● **The problem**: Repeat exactly the line containing "I would be grateful if you could mark the cardboard" and every line after it in the entries, and nothing besides.

++++++++

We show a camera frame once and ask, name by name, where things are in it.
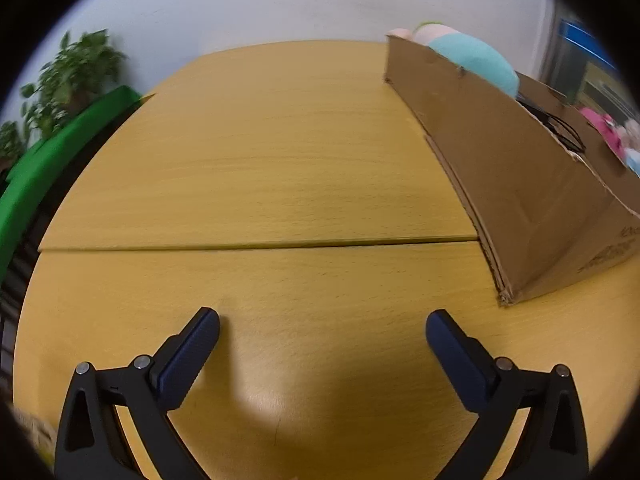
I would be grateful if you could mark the pink plush toy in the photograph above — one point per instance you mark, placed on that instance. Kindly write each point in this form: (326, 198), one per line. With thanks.
(602, 125)

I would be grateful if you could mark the blue door sign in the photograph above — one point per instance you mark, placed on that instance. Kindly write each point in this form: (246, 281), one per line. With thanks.
(585, 40)

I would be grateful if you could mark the wooden desktop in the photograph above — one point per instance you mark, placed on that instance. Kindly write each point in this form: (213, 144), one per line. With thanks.
(280, 160)

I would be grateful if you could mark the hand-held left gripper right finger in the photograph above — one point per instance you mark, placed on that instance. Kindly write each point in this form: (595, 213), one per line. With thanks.
(457, 360)

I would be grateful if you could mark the green curved board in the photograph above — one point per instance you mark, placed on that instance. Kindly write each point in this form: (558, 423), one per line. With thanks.
(50, 155)

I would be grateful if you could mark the potted green plant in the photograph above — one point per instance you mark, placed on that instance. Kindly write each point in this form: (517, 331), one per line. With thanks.
(75, 70)

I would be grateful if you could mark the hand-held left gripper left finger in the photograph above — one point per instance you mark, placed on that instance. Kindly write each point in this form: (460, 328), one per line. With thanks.
(192, 355)

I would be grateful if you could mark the glass door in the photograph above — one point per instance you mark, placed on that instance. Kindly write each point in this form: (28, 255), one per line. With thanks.
(600, 85)

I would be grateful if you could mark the pig plush toy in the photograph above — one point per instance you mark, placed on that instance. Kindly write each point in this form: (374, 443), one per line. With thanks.
(475, 57)

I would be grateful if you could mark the cardboard box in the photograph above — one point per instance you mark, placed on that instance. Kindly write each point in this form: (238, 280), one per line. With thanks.
(525, 185)

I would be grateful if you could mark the light blue plush toy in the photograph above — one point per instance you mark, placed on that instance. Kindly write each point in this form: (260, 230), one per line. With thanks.
(632, 162)

++++++++

● **Finished task**:
I would be grateful if you could mark the cardboard box in the photograph above — one point per instance you mark, placed on that instance. Kindly write each point in this form: (238, 280), one per line. With thanks.
(525, 185)

I would be grateful if you could mark the light blue plush toy in the photograph above — one point per instance you mark, placed on that instance. Kindly write each point in this form: (260, 230), one per line. With thanks.
(632, 162)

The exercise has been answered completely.